● What the task asks
Exclude the pictures and transcribe the rest of the data below exactly.

● Raw data

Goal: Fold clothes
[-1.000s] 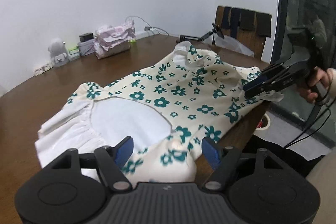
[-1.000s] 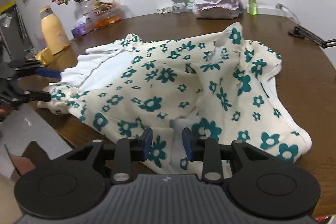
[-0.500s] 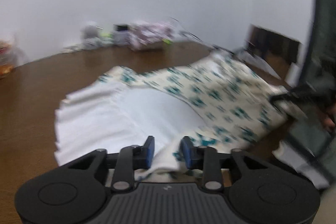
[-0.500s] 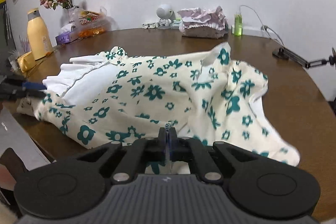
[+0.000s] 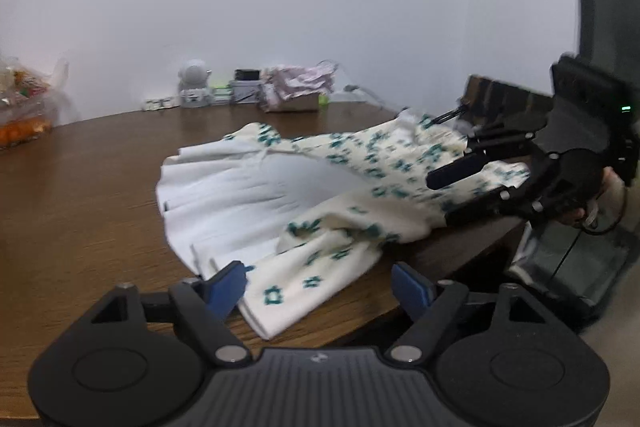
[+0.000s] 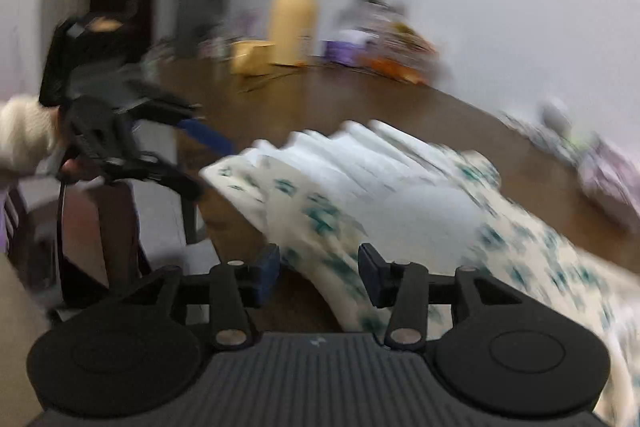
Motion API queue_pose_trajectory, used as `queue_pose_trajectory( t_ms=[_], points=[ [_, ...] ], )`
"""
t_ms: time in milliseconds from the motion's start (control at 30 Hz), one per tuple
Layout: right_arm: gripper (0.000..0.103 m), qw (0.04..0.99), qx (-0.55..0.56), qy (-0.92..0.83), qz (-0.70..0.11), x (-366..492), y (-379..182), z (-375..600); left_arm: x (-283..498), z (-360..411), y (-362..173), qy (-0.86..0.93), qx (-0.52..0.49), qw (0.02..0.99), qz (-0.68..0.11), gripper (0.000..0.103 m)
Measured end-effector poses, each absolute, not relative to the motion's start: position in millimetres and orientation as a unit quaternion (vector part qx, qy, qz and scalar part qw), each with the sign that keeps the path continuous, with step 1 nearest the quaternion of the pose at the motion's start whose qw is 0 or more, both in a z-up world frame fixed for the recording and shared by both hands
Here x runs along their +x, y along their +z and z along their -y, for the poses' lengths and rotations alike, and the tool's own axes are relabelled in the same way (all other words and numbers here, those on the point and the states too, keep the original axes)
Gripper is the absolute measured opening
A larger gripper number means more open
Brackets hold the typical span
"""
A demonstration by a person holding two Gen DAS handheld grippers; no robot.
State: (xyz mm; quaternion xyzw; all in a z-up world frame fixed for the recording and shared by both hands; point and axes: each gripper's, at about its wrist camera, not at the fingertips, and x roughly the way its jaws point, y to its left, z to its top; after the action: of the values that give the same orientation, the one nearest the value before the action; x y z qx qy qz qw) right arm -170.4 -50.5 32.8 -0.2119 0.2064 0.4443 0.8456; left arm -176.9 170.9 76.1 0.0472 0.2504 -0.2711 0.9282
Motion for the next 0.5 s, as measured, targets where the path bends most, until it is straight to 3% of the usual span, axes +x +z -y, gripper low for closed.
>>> queue_pose_trajectory(
  t_ms=[33, 67, 100, 133, 233, 400, 500],
  points=[
    [0.043, 0.843, -0.224, 0.446, -0.202, -167.1, 29.6, 42.7, -171.2, -169.4, 75.1, -0.267, 0.053, 0.927, -0.257, 0.057],
    [0.043, 0.840, -0.241, 0.444, -0.199, -163.8, 26.3, 36.7, -166.7, -169.4, 74.1, -0.268, 0.057, 0.926, -0.261, 0.039],
    [0.036, 0.835, -0.261, 0.443, -0.196, -162.2, 23.5, 32.6, -162.2, -169.7, 72.9, -0.272, 0.062, 0.924, -0.263, 0.020],
    [0.028, 0.829, -0.274, 0.448, -0.193, -161.3, 22.7, 30.9, -158.4, -170.2, 72.0, -0.276, 0.072, 0.922, -0.263, 0.011],
    [0.011, 0.830, -0.217, 0.459, -0.229, -142.6, 31.7, 36.1, -150.8, -175.3, 72.5, -0.287, 0.108, 0.917, -0.253, 0.007],
    [0.007, 0.821, 0.024, 0.434, -0.371, -70.9, 36.0, 69.8, -138.4, -183.6, 86.9, -0.306, 0.160, 0.914, -0.212, 0.004],
    [0.007, 0.811, 0.087, 0.411, -0.407, -52.0, 26.7, 83.5, -135.2, -181.1, 85.7, -0.316, 0.188, 0.906, -0.207, 0.004]
  ],
)
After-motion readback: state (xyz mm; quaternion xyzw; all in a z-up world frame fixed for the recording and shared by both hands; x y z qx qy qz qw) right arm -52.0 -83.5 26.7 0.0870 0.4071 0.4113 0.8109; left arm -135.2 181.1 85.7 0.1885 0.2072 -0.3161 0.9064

● Finished task
Goal: Fold clothes
[-1.000s] 
[-1.000s] 
[-0.500s] 
[-0.500s] 
[+0.000s] 
[+0.000s] 
Motion API queue_pose_trajectory, used as `queue_pose_trajectory( t_ms=[_], points=[ [_, ...] ], )`
"""
t_ms: time in milliseconds from the motion's start (control at 30 Hz), one per tuple
Layout: right_arm: gripper (0.000..0.103 m), qw (0.04..0.99), qx (-0.55..0.56), qy (-0.92..0.83), qz (-0.70..0.11), x (-366..492), y (-379..182), z (-375..600); left_arm: x (-283..498), z (-360..411), y (-362..173), qy (-0.86..0.93), qx (-0.52..0.49), qw (0.02..0.99), qz (-0.68..0.11), gripper (0.000..0.103 m)
Measured end-effector poses, each absolute, not relative to the motion's start: position in millimetres and orientation as a unit quaternion (vector part qx, qy, qz and scalar part qw), each with the sign that keeps the path continuous, with step 1 nearest the quaternion of the pose at the motion's start whose qw is 0 or more, both in a z-up world frame fixed for the recording and shared by both hands
Here x runs along their +x, y along their +z and z along their -y, for the poses' lengths and rotations alike, and the tool's own axes are relabelled in the same way (all other words and numbers here, those on the point and the states too, keep the original axes)
Gripper is the absolute measured opening
A larger gripper number means more open
Brackets hold the typical span
"""
A demonstration by a person holding two Gen DAS handheld grippers; no robot.
State: (xyz mm; quaternion xyzw; all in a z-up world frame fixed for the recording and shared by both hands; point and axes: each gripper's, at about its wrist camera, not at the fingertips, and x roughly the way its jaws point, y to its left, z to its top; after the action: of the values that give the same orientation, the one nearest the value before the action; x y z qx qy qz qw) right arm -170.4 -50.5 32.8 -0.2119 0.2064 0.4443 0.8456; left arm -176.9 170.9 76.1 0.0472 0.2504 -0.2711 0.9282
Motion for the next 0.5 s, as measured, targets where the path bends most, until it is straight to 3% of the usual span, axes +x +z -y, gripper low for closed.
>>> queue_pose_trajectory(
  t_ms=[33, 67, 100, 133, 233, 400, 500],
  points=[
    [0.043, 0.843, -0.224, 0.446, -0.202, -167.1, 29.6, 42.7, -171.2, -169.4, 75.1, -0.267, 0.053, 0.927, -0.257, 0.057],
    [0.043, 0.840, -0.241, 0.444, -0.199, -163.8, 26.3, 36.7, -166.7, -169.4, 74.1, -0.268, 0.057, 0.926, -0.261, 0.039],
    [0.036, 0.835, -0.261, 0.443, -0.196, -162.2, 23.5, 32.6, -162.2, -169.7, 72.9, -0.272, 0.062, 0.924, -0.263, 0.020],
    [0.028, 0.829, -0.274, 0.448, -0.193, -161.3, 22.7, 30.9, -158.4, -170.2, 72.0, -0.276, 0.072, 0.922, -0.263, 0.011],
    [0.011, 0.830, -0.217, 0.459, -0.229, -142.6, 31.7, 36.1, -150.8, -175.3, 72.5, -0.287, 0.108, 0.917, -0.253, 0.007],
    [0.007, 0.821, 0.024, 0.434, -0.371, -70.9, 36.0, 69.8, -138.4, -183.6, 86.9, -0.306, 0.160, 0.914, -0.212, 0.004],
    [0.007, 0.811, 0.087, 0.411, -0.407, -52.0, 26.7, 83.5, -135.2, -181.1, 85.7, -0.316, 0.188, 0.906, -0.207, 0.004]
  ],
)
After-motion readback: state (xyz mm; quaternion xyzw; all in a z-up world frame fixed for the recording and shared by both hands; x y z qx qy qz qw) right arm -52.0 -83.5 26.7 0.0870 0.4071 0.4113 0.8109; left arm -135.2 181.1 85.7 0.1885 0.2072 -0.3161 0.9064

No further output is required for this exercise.